As a candidate, President Trump emphasized American strength. As president, he is calling for a weak U.S. dollar, a departure from past presidents' economic policies.

Trump's support for a weak dollar, however, is no surprise. A weaker dollar — meaning a dollar that is less expensive in terms of foreign currency — would help achieve some of his major goals for the economy, especially stimulating U.S. manufacturing and limiting imports.

If foreigners can buy U.S. dollars cheaply, products made in the United States become cheaper for them. As a result, there is more demand for U.S. exports — a shift that would help Trump achieve his ongoing promise to reduce the U.S. trade deficit.
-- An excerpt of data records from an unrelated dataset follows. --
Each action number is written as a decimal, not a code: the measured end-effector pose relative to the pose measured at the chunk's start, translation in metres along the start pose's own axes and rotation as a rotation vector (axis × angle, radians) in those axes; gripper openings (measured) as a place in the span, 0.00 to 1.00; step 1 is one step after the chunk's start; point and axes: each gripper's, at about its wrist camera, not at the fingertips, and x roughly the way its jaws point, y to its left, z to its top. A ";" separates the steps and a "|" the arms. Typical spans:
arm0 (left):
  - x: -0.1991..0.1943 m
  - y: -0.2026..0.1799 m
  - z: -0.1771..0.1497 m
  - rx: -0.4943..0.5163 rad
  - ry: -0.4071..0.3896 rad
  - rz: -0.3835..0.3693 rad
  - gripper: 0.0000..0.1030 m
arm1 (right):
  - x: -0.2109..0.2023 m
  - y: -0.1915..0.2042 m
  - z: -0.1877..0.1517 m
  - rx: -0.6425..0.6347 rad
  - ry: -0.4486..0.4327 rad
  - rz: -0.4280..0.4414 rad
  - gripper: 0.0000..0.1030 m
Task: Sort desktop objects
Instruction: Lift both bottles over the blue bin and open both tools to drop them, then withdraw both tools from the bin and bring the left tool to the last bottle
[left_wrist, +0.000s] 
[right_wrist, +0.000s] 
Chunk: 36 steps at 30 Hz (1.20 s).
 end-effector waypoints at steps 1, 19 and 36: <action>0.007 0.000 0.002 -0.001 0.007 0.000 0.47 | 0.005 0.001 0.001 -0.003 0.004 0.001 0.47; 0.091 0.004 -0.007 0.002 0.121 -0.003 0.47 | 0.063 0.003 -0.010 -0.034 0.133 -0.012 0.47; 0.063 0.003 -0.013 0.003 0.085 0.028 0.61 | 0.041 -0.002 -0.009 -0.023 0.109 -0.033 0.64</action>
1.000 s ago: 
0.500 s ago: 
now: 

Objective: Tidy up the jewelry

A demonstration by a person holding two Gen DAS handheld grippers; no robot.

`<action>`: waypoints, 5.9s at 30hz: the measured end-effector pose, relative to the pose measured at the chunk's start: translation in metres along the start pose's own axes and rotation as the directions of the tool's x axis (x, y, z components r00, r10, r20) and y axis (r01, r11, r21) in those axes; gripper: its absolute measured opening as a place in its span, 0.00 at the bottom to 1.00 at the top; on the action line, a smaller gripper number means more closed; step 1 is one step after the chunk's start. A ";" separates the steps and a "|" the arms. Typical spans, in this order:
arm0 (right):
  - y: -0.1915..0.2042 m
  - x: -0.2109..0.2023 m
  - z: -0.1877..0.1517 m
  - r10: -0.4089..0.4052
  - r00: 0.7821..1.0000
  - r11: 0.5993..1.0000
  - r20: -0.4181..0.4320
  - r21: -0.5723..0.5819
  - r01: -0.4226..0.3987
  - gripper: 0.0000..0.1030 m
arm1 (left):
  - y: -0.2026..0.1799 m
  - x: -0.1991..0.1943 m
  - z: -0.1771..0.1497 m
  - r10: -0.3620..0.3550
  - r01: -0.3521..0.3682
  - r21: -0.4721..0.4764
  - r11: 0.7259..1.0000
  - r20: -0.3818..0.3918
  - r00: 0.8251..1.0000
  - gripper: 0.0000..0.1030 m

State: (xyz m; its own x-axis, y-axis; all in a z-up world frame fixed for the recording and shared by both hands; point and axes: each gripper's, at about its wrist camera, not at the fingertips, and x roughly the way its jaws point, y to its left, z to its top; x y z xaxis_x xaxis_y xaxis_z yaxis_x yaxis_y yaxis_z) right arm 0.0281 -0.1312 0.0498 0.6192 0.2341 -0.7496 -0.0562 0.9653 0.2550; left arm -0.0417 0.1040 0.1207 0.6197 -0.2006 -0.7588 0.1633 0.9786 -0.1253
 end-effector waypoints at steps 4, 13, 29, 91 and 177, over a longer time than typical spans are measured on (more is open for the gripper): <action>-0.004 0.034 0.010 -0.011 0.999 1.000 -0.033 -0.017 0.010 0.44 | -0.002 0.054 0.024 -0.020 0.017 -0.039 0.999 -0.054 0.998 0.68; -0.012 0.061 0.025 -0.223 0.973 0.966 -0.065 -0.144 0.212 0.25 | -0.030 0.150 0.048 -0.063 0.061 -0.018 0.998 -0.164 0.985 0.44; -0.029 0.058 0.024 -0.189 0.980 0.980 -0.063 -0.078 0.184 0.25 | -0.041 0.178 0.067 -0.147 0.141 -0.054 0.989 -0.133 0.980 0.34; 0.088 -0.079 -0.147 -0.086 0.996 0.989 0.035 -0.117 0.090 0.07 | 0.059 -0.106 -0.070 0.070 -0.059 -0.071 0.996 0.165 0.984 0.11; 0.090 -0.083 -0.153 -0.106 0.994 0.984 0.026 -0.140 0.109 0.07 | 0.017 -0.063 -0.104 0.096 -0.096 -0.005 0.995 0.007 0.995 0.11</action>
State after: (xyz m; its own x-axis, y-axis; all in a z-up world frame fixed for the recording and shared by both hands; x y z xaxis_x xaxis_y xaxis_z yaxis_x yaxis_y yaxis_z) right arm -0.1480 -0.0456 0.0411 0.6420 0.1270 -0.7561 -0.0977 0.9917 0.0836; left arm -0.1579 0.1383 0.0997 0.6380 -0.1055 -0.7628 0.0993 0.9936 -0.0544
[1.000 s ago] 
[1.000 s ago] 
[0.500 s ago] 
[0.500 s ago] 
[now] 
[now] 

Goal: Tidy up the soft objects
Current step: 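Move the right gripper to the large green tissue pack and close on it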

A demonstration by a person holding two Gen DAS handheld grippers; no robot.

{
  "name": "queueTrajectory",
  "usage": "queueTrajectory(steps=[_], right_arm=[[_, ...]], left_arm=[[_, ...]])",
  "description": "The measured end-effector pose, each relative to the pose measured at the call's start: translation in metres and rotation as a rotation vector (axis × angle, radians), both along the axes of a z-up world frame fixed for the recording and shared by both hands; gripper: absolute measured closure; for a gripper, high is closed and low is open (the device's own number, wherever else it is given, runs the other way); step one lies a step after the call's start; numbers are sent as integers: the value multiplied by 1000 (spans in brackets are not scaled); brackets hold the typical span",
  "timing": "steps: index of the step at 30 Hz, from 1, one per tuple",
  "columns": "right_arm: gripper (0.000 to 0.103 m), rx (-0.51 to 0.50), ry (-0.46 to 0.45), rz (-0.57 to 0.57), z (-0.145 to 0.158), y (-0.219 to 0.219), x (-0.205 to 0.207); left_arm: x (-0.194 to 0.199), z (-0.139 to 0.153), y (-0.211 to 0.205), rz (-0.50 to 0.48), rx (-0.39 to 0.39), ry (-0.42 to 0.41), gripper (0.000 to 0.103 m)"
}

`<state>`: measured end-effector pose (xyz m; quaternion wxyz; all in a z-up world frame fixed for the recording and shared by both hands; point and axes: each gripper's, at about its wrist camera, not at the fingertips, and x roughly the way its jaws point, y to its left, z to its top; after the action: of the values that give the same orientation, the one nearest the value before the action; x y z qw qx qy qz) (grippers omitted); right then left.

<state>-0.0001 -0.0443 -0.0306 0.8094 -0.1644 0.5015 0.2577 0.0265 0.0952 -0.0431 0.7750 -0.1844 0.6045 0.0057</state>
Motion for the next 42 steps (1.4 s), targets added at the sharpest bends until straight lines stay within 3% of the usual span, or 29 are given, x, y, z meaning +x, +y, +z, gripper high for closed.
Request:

A strong dollar generally indicates that investors around the world are optimistic about the prospects for the U.S. economy. In an interview with the Wall Street Journal, Trump took credit for the strengthening dollar.

“I think our dollar is getting too strong, and partially that’s my fault because people have confidence in me. But that’s hurting — that will hurt ultimately,” Trump said, before suggesting that the phrase “strong dollar” could be misleading.

“Look, there’s some very good things about a strong dollar, but usually speaking the best thing about it is that it sounds good,” Trump said. “It’s very, very hard to compete when you have a strong dollar and other countries are devaluing their currency.”

For more than two decades, U.S. officials have consistently argued for a strong dollar — a rare point of bipartisan consensus in economic policy. Even Trump's treasury secretary, Steven Mnuchin, said this year that a strong dollar was "a good thing” in the long run, while acknowledging negative consequences for manufacturers.

A strong dollar also draws in more immigrants from around the world. When immigrants can send more valuable dollars home to their families, working in the United States becomes more financially attractive. Limiting immigration has been another important feature of Trump's economic policy.